One of the incredibly beautiful things about being human is our ability to learn. Yes. To broaden our horizons. This helps us go with the flow of life, I think. You know. Roll with it.
It can come in many ways, shapes and forms.
Take tonight for example. We took a friend to dinner at Fleet Landing, which looks out over the Cooper River and out on to the Atlantic Ocean. While that in itself, is cool enough, the evening continued to be filled with little-horizon-expanders.
Nothing earth shattering. But they were the kind of little horizon “broadeners” that are like those nifty elastic-button-gadgets you put on pants’ waists to make them larger… so you don’t have to go up a size. Like those.
A new thing I tried tonight was some sort of snub-nosed-ugly-face-bottom-dweller-fish. Chargrilled. “Tastes like Grouper,” is what the waitress said. Well it was much different than Grouper. It was crazy good in a distinct way. It came with homemade biscuits instead of rolls. I like a good roll. But dang, the biscuits were better.
So I rolled with it. I broadened my horizons. And I found too…. that this is where those little pants-expander-gadgets really come in handy ….with the more biscuits you eat.
But there I go again, getting off track. I almost forgot why I started all of this.
I was going to write about the Whiffenpoof, also known as the Gillygaloo. I’m not making this up.
You see, the Whiffenpoof is one of the Fearsome Critters from Wisconsin and Minnesota. These creatures lived in America in the 19th and early 20th centuries. Or so I am told. I wasn’t about back then… at least not that I can remember.

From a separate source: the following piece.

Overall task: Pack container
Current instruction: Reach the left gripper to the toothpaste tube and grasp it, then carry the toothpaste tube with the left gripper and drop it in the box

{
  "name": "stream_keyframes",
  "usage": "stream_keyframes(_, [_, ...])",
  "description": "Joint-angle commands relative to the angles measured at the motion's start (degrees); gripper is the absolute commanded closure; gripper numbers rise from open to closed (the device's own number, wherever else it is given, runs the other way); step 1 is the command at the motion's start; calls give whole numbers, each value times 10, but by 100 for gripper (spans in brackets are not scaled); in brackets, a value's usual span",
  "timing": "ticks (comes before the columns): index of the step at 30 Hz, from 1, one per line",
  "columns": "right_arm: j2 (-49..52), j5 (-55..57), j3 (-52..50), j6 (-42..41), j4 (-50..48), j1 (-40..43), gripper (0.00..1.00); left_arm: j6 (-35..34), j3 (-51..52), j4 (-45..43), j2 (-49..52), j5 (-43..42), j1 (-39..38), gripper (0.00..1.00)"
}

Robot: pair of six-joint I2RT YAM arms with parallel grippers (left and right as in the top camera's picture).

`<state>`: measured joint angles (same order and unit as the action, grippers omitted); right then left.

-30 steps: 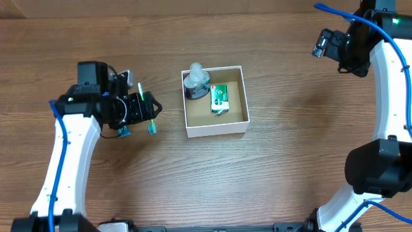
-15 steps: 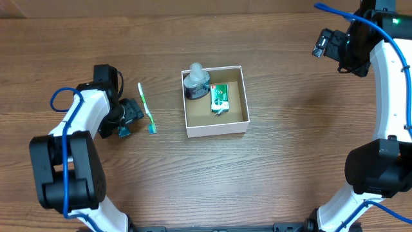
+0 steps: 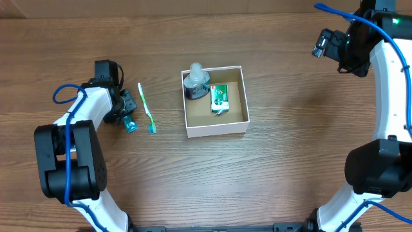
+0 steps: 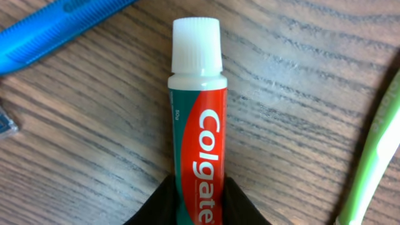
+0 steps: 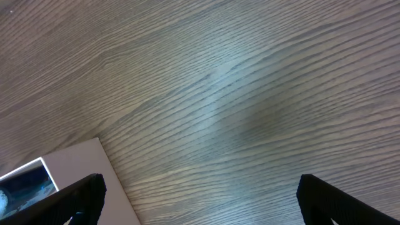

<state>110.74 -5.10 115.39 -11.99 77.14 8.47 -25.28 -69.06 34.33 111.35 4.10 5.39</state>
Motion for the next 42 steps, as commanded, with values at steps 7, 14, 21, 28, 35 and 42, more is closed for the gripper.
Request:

Now… this here beasty-thing beast was said to be a bird that built its nests on the slopes of the Pyramid Forty. Again, this is serious… I am NOT making this up. Pyramid Forty was a building constructed by the legendary lumberjack, Paul Bunyan. Their eggs were cube shaped.
The Wiffenpoof, or as Paul liked to call them… the Gillygaloo… had cubed shaped eggs so they wouldn’t roll out of the nests, and conversely… roll down the slopes of Pyramid Forty. Smart Fearsome Critters.
Lumberjacks treasured these eggs. They hard boiled them and used them as dice. The legend goes on and on. But now we know.
Broader horizons. Ugly fish. Square eggs. We are smarter. Lucky us.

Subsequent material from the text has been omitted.